◆ **INSTRUCTIONS FOR THE TASK**
An exact copy of the records is required, minus the pictures they hold.

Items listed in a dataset
::::

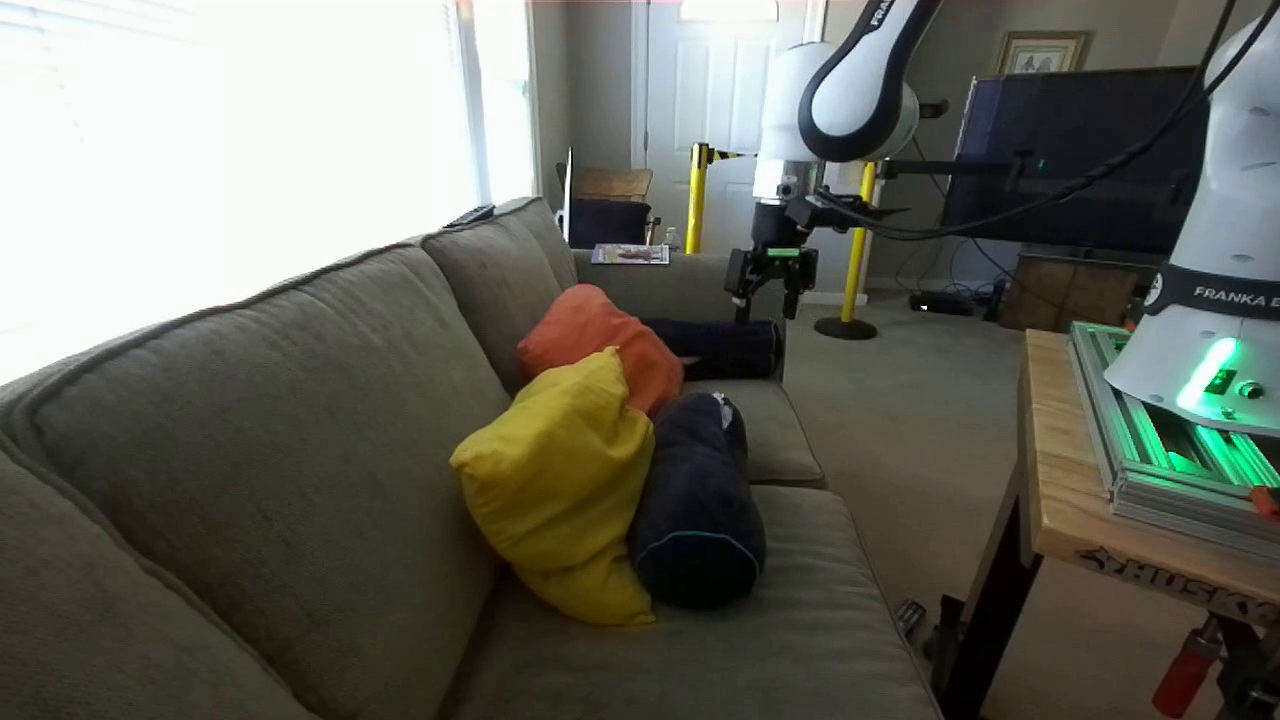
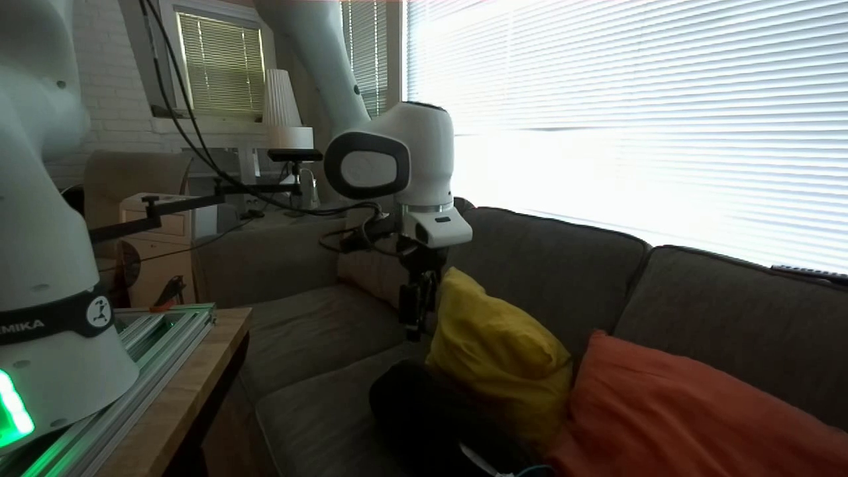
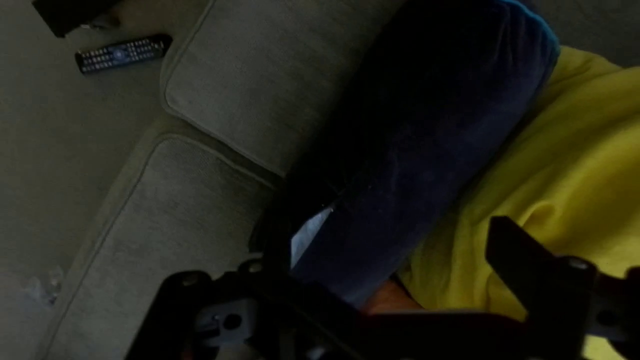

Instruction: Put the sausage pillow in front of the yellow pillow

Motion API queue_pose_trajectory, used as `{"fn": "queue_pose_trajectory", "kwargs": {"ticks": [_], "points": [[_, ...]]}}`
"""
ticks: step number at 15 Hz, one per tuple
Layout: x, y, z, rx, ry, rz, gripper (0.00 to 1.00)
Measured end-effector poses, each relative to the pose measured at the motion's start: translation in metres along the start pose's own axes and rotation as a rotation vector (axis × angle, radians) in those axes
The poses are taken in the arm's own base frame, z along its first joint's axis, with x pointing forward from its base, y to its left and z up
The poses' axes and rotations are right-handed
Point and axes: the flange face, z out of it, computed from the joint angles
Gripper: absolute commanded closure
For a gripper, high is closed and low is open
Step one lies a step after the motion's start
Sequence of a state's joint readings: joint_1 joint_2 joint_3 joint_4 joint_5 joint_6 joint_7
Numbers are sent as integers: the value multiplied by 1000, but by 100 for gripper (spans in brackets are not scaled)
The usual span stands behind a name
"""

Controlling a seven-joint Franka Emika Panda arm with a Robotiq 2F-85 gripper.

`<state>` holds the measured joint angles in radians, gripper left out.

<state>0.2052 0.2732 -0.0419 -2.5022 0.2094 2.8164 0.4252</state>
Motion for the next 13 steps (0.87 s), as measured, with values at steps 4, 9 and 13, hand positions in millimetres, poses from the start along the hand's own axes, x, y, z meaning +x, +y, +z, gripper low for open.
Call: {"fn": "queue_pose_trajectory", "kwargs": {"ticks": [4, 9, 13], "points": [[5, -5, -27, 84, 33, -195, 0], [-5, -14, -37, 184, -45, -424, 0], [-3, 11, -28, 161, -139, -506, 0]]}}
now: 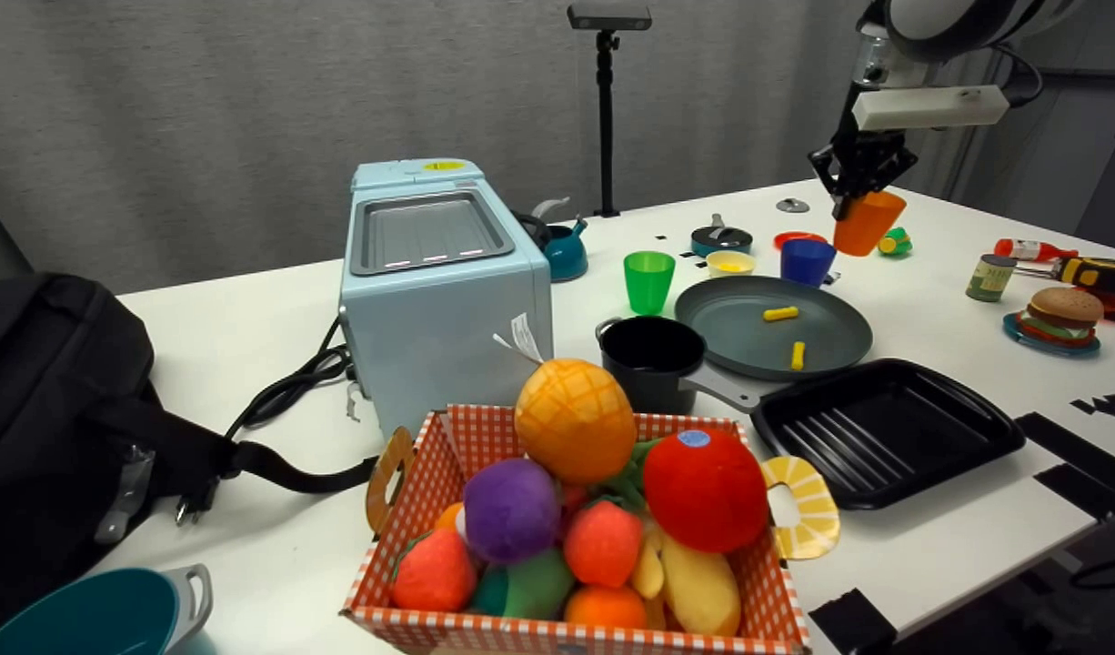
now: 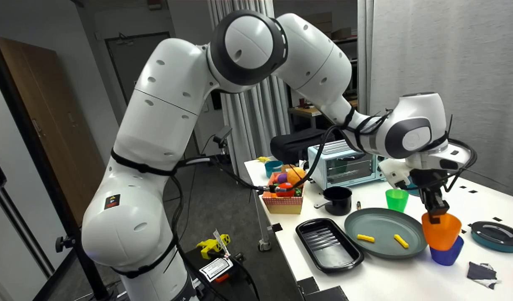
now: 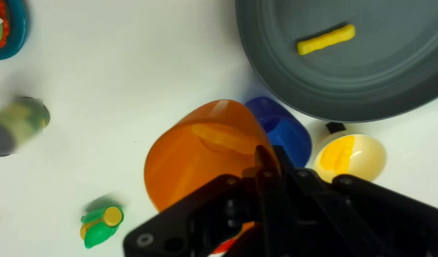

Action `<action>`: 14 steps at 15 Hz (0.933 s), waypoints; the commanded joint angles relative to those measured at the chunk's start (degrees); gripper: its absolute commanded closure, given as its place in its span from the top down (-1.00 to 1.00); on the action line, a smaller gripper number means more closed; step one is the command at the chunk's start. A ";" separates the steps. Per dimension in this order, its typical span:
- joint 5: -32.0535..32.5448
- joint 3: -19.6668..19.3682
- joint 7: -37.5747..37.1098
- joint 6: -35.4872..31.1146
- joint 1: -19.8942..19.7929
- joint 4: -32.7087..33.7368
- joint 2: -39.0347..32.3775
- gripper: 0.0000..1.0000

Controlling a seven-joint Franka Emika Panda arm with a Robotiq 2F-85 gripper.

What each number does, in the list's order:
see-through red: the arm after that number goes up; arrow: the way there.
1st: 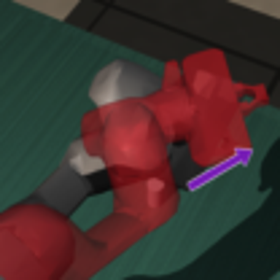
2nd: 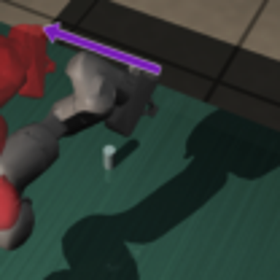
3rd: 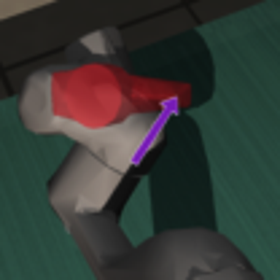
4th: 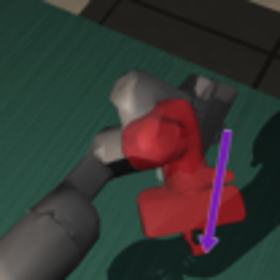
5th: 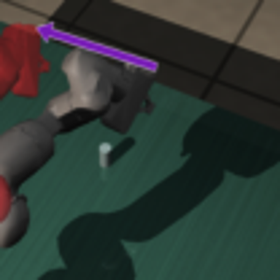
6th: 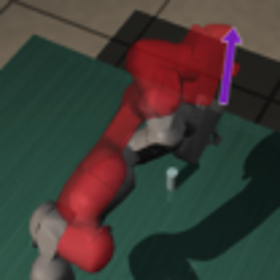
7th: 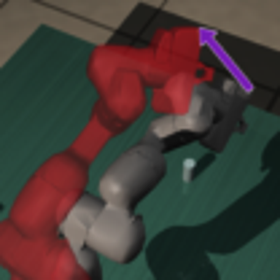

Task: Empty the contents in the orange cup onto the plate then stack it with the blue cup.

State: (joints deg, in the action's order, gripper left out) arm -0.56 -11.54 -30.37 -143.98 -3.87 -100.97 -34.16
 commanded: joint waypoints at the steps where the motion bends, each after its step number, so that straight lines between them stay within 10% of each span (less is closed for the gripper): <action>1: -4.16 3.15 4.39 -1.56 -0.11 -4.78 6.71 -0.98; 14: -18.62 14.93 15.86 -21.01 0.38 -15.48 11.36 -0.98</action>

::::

◆ **RESULT OF THE EXERCISE**
Instruction: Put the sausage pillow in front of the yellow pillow

Motion API queue_pose_trajectory, used as `{"fn": "queue_pose_trajectory", "kwargs": {"ticks": [_], "points": [[_, ...]]}}`
"""
ticks: step number at 15 Hz, one per tuple
Layout: x, y, z, rx, ry, rz, gripper (0.00 to 1.00)
Measured end-effector poses, each relative to the pose measured at the motion's start: translation in metres along the start pose's own axes and rotation as a rotation vector (axis × angle, radians) in those axes
The poses are taken in the arm's own base frame, z along its first joint's axis, with x pointing forward from its base, y to its left and z up
The poses' axes and rotations are right-handed
Point and axes: the flange face, z out of it, computed from the joint angles
Gripper: absolute commanded closure
For a gripper, high is closed and low is open
Step one lies a step after the motion's start
Sequence of a state's joint readings: joint_1 joint_2 joint_3 joint_4 joint_5 joint_6 joint_7
Numbers are sent as integers: the value multiplied by 1000, but by 100 for gripper (spans in brackets are not scaled)
The usual span stands behind a name
"""

Controlling a seven-joint Franka Emika Panda arm with a Robotiq 2F-85 gripper.

`<state>` holds the measured joint angles in radians, gripper left out.

<state>0.2052 0.2732 -0.0419 -2.5022 0.2094 2.8164 0.4252</state>
Motion for the next 13 steps (0.87 s), as measured, with values at steps 4, 9 and 13, hand positions in millimetres, poses from the start along the hand's own axes, x, y, z meaning +x, +y, +z, gripper low for open.
Call: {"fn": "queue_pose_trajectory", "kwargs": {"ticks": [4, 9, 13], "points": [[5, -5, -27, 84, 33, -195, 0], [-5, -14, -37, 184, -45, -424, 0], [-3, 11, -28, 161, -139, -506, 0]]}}
now: 
now: 
now: 

Action `<action>`: 14 steps at 15 Hz (0.933 s), waypoints; the commanded joint angles relative to those measured at the chunk's start (degrees); gripper: its absolute commanded closure, given as its place in its span from the top down (-1.00 to 1.00); on the action line, a smaller gripper number means more closed; step one is the command at the chunk's start. A ";" separates the steps. Per dimension in this order, its typical span:
- joint 5: -32.0535..32.5448
- joint 3: -19.6668..19.3682
- joint 7: -37.5747..37.1098
- joint 6: -35.4872..31.1146
- joint 1: -19.8942..19.7929
- joint 4: -32.7087..33.7368
- joint 2: -39.0347..32.3775
- gripper: 0.0000..1.0000

Controlling a seven-joint Franka Emika Panda arm with a Robotiq 2F-85 gripper.

What each number does, in the list's order:
see-through red: the arm after that number goes up; arrow: the way there.
1st: 
2nd: 
3rd: 
4th: 
5th: 
6th: 
7th: 

Task: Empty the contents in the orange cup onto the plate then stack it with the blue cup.

State: (joints deg, in the action's order, gripper left out) arm -0.56 -11.54 -30.37 -143.98 -3.87 -100.97 -34.16
 commanded: joint waypoints at the steps where the motion bends, each after its step number, so that straight lines between them stay within 10% of each span (less is closed for the gripper): <action>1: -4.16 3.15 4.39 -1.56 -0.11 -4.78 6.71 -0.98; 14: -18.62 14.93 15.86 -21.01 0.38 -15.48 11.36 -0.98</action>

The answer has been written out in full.